I have always thought of viruses as being non-cellular lifeforms. And no, it isn't just because of Wikipedia. I have heard that there are viruses that are so complex, that they are very close to being considered cellular. And some viruses infect other viruses. Wow, I never thought parasitism would scale all the way down to viruses as the host until I found out about viruses that infect other viruses. So, here are the criteria scientists have used for defining living vs non-living for centuries:
- Made of at least 1 cell -> Some viruses have membranes and some cells have cell walls. Sure, cell walls are normally made up of complex sugars, but what is to say that there couldn't be lifeforms with proteins as the most prevalent component of a cell wall? And some very large viruses get close to being actual cells.
- Metabolism -> This is one thing that even the most complex of viruses fail.
- Responding to stimulus -> I think viruses do respond to a stimulus, just not in the way we normally think of responding to a stimulus. I mean, they clearly respond to temperature(cold temperature, won't reproduce or at least will reproduce very slowly, moderate temperature, will definitely reproduce, but not at peak reproduction rate, hot temperature, peak reproduction rate reached) and temperature is a stimulus.
- Grow, Develop, Die -> The virus does develop, sort of, when viruses get built in the host cell(which is kind of analogous to an egg cell becoming a baby, only on a much much smaller scale).
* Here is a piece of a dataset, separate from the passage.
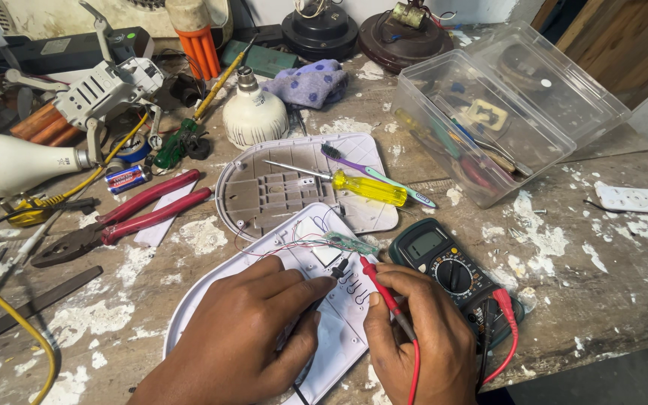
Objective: The person uses a multimeter with red and black probes to test a small green circuit board wired to a light fixture housing, reading the display. They then set the probes down, hold the board, and scrub its surface with a purple toothbrush, before picking the probes back up to continue testing the board.
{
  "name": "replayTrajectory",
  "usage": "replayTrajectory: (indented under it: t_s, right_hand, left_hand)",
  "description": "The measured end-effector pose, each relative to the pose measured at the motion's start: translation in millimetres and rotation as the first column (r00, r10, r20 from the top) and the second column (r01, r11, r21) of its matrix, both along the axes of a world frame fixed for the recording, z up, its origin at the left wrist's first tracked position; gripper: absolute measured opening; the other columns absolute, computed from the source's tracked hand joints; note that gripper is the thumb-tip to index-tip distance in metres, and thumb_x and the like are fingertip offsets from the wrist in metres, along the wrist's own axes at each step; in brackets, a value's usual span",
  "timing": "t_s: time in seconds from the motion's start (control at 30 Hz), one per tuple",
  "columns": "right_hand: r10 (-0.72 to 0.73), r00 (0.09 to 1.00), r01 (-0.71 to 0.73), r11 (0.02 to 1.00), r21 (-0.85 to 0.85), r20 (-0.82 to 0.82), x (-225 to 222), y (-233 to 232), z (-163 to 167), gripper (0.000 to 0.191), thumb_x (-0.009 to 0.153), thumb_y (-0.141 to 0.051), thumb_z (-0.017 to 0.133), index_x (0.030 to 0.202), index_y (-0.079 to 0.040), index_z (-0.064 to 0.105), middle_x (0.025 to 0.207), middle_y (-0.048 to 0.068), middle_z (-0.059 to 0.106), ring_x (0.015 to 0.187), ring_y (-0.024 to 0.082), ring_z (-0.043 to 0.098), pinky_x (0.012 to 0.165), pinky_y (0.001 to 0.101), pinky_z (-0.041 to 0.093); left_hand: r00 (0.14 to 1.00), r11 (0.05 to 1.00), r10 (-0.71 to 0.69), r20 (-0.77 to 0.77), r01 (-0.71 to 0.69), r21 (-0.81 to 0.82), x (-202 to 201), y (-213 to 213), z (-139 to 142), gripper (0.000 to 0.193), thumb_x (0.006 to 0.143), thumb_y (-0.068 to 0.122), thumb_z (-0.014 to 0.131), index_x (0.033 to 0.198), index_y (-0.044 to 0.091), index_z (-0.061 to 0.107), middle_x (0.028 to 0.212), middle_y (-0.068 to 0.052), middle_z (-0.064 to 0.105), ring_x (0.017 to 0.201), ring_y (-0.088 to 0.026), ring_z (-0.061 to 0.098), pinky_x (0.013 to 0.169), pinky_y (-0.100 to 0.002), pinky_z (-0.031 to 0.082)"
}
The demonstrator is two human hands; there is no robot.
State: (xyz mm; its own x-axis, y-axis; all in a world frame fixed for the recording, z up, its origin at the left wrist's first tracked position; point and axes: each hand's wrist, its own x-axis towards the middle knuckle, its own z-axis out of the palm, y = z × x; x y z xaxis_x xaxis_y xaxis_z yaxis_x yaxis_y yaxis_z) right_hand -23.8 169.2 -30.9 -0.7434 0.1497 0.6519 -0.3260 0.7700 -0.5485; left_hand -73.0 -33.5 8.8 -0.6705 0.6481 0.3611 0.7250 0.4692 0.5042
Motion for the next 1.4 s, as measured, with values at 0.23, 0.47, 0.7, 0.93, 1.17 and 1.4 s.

And viruses do die as well. The only thing they fail at here is growth. The virus doesn't get bigger or more complex than the parent virus unless it mutates and the mutated virus has size and/or complexity promoting genes that the original virus didn't have.
- Highly organized -> Small viruses like the flu virus fail at this. Some bigger viruses though don't fail this criterion
- Maintain Homeostasis -> All viruses fail at this, even the complex viruses
- The ability to reproduce -> Viruses don't reproduce independently from a host but they do reproduce. If viruses were to be considered non-living because of the inability to reproduce independently of a host, than wouldn't your average parasite also be considered non-living for the same reason? Clearly parasites aren't considered non-living just because they can't independently reproduce. Viruses are just parasites of the cell, so I would say that they do meet this criterion, because viruses and their relationship to cells is parasitic. Viruses infecting other viruses also makes me think that viruses meet this criterion
- DNA changes and thus the organism evolves -> This is definitely true for viruses. Viruses evolve super fast, even just 1 cell getting infected by 2 viruses simultaneously is enough for completely different viruses to form as the genetic material and capsid proteins are exchanged between viruses as they are built(I have seen this illustrated before with 2 different flu viruses infecting one cell and 4 different viruses coming out of the cell, both the original flu viruses and 2 completely different flu viruses). So the evolution rate of viruses can be as fast as a single generation compared to the thousands of years minimum it takes for the same amount of evolution relatively speaking to occur in a multicellular organism.
Clearly, viruses do meet a lot of the criteria for a living organism. So with this and all the new discoveries of things like viruses getting ever closer to the cell in complexity and viruses that infect other viruses, why aren't viruses considered to be non-cellular lifeforms?